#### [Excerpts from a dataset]
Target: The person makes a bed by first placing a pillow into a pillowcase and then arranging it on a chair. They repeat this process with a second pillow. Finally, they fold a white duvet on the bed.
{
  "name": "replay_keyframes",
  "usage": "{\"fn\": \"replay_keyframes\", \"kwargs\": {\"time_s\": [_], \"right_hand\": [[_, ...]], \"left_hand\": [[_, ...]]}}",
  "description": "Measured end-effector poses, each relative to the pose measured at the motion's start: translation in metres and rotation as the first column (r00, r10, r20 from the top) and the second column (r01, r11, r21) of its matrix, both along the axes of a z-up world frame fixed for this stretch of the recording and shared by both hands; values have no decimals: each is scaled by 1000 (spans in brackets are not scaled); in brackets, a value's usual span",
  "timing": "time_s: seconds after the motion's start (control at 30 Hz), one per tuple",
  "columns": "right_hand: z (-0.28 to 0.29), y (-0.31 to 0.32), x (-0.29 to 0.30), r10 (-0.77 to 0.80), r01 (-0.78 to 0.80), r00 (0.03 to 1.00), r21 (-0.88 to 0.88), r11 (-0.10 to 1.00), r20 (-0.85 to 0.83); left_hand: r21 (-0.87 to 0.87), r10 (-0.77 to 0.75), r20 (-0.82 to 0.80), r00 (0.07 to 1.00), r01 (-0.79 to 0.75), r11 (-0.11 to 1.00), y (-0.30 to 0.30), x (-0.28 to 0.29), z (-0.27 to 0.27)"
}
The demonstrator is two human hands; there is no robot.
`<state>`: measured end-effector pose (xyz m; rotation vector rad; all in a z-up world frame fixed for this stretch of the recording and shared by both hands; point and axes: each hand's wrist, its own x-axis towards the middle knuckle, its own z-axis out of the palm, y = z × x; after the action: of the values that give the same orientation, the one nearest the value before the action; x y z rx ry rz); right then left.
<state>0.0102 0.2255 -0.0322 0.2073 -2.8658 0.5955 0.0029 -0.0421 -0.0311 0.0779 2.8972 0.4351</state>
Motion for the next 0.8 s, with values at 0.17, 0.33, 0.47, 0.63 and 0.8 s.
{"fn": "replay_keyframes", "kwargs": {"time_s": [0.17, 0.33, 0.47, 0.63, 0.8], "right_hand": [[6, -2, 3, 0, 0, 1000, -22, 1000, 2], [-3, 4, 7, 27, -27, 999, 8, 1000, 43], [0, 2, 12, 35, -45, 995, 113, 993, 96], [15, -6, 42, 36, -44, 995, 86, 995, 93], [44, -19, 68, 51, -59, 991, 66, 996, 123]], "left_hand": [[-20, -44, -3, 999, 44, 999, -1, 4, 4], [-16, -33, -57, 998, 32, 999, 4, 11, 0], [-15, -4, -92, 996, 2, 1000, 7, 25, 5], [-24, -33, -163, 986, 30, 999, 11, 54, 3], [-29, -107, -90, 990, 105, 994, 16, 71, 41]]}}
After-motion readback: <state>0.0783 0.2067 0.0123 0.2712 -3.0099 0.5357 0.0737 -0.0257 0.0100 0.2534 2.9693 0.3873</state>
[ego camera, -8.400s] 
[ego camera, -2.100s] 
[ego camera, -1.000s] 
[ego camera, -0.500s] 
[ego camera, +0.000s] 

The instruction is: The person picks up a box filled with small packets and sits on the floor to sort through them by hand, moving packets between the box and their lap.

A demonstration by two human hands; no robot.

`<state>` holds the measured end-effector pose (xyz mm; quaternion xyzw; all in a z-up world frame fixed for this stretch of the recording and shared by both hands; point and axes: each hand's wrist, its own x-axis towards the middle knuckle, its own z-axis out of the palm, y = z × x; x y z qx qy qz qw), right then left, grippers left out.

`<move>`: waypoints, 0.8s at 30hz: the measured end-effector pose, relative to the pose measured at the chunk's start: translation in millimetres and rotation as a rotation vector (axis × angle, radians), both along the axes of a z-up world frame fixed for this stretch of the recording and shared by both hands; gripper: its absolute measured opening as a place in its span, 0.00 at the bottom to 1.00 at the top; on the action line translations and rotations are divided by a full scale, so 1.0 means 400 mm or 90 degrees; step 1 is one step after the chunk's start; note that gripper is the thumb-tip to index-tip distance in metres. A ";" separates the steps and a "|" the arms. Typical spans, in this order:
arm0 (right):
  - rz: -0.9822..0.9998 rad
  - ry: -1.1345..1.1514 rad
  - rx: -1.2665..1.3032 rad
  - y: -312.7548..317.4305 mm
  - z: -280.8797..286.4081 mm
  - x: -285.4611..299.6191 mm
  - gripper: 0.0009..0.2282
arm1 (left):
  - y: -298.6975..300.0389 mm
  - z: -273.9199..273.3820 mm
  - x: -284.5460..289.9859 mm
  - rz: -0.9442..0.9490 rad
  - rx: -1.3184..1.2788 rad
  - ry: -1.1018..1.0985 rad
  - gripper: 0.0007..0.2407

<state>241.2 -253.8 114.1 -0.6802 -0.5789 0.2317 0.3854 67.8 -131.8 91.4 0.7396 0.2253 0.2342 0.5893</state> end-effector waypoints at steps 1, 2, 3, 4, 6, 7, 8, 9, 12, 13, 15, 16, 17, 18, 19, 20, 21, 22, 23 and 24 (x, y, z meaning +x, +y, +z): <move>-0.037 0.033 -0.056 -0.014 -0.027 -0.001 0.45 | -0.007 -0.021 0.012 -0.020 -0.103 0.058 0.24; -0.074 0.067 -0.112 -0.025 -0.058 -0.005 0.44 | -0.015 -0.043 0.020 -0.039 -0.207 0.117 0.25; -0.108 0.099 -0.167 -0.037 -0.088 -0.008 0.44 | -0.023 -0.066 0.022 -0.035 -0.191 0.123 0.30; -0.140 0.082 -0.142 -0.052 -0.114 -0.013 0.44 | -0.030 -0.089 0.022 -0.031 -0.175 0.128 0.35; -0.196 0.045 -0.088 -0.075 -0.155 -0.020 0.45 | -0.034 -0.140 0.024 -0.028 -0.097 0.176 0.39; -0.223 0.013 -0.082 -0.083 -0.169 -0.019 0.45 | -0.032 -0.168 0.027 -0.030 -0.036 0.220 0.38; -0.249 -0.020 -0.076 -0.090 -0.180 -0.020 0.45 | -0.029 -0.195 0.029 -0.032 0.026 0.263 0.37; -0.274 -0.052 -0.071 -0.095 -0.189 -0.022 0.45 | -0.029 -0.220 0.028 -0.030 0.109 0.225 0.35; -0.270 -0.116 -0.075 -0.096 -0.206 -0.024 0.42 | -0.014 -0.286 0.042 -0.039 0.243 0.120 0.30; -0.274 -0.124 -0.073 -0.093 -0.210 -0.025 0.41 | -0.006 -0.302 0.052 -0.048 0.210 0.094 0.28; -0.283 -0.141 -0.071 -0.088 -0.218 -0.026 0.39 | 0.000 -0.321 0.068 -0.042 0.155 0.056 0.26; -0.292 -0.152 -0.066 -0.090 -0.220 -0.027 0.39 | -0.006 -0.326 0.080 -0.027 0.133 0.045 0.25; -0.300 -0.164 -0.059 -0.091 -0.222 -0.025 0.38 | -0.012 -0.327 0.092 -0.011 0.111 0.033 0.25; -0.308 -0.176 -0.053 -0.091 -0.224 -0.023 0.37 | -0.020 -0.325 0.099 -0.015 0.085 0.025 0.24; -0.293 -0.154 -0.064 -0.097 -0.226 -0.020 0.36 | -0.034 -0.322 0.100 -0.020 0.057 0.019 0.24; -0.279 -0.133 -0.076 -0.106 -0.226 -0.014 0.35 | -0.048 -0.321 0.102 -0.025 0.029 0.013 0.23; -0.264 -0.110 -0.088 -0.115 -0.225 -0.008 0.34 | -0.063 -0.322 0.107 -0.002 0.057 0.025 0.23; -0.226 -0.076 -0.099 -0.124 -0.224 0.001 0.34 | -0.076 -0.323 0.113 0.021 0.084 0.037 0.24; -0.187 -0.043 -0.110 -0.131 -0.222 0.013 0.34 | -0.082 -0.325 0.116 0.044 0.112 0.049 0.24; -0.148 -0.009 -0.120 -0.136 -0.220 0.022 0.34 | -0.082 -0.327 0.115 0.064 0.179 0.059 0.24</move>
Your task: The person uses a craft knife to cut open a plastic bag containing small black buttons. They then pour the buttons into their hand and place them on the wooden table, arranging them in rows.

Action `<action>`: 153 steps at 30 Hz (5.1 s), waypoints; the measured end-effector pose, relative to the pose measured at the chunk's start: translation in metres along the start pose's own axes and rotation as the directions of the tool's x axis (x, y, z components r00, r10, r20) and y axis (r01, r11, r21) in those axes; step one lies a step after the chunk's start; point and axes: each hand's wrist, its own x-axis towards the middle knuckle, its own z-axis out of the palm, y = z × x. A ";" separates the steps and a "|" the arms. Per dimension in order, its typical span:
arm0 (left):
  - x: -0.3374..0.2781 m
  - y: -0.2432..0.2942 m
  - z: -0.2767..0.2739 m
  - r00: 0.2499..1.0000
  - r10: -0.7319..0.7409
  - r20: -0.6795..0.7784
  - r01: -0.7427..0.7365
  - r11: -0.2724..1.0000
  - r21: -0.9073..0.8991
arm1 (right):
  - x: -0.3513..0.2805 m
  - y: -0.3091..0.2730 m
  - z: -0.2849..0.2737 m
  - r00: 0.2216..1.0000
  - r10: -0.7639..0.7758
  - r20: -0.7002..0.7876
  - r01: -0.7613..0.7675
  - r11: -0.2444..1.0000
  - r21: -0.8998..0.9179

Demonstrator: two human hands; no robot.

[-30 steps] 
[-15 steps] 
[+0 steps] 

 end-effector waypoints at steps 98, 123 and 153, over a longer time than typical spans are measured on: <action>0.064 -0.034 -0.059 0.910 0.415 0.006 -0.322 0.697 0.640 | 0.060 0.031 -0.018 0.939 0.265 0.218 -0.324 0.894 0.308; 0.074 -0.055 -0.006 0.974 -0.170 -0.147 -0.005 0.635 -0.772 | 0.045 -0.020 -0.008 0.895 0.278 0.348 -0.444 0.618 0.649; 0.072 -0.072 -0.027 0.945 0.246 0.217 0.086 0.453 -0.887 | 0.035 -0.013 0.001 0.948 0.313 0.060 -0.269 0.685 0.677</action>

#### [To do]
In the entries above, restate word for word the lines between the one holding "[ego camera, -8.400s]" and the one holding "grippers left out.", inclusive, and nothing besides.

#### [Result of the task]
[ego camera, -8.400s] 
[ego camera, -2.100s] 
[ego camera, -1.000s] 
[ego camera, -0.500s] 
[ego camera, +0.000s] 

The instruction is: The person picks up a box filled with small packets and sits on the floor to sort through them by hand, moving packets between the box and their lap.

A demonstration by two human hands; no robot.

`<state>` holds the measured end-effector pose (xyz mm; quaternion xyzw; all in a z-up world frame fixed for this stretch of the recording and shared by both hands; point and axes: each hand's wrist, its own x-axis towards the middle knuckle, its own z-axis out of the palm, y = z × x; x y z qx qy qz qw), right then left, grippers left out.

The requested output has been produced.